EDIT After a couple of exchanges in the comments, it's clear that you're not using the same value of $h$ in the factor $1/(6h)$ in the front of the expression that you're using in the evaluation of the function. You claimed to use $h=0.01$. Looking at the values that you used $f_{i-1} = 1$ (as well as the other specific values that you showed for the other evaluations), however, shows that you were actually spacing the function evaluations by $h=1$. You need to use the same value of $h$ throughout.

Also, as I pointed out in the comments, the value of a good $h$ varies a lot from problem to problem. Knowing that some specific value works on a problem that you solved before does not necessarily mean that it will work on the next problem.

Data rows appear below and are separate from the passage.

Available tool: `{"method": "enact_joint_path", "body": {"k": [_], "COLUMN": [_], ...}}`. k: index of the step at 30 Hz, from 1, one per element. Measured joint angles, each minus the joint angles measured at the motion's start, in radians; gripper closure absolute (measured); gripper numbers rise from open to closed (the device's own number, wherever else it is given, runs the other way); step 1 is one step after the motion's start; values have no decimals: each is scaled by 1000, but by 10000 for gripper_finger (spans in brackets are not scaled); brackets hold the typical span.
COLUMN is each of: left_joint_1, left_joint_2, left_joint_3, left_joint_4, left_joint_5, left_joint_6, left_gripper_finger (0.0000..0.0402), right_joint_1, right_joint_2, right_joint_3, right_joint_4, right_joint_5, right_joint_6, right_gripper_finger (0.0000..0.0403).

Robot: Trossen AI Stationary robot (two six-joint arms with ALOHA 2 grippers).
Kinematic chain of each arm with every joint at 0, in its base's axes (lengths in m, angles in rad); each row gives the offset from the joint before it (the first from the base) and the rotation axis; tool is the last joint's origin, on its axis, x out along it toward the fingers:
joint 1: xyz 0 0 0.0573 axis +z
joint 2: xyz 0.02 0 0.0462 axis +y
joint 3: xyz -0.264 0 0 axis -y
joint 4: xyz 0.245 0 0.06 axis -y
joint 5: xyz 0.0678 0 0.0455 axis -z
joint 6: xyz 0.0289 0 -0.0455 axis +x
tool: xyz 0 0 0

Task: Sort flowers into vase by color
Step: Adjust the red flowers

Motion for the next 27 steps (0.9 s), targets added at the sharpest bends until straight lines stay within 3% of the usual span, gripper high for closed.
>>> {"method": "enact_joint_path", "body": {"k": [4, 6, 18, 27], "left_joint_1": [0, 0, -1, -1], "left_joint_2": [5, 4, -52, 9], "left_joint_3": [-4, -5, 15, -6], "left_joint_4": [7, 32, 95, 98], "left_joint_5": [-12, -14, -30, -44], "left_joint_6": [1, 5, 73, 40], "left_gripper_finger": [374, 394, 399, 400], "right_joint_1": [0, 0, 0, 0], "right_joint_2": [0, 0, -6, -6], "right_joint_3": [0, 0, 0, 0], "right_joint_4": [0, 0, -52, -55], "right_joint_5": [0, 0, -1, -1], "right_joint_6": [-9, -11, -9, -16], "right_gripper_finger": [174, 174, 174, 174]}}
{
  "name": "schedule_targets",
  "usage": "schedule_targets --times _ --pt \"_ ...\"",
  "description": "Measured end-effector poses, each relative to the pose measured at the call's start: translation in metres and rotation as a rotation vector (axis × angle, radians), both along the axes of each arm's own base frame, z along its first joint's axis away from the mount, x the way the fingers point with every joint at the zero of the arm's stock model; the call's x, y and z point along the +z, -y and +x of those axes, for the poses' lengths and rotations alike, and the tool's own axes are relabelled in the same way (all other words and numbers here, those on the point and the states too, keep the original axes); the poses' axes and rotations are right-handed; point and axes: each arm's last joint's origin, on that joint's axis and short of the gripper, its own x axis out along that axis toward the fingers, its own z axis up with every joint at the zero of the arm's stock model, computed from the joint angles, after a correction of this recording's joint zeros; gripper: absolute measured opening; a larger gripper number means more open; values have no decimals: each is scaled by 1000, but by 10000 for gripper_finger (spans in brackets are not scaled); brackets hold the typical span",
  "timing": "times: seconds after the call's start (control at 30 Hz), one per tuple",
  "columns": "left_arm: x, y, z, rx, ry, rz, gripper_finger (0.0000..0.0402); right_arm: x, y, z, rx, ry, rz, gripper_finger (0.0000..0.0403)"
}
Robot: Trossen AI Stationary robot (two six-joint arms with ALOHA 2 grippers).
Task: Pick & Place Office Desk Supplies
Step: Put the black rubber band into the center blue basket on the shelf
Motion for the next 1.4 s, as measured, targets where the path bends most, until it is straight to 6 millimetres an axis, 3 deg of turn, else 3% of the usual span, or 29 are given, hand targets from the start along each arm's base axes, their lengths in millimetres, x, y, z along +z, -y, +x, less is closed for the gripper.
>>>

Edit 2 The variables $\zeta$ and $\epsilon$ are giving the error estimate based on the Lagrange form of the remainder for the Taylor series that you're using to construct the finite difference. In practice you will just drop that term when you do most calculations, but if you want to do an analysis of numerical errors introduced you will want it. Even then you usually only use the factor in front that's proportional to $h$ since you usually want to know how the numerical errors scale with the discretization length. If you wanted a different type of bound, you might need the whole term. In general you don't know the exact values of $\zeta$ and $\epsilon$ and would trying to bound not calculate that term exactly.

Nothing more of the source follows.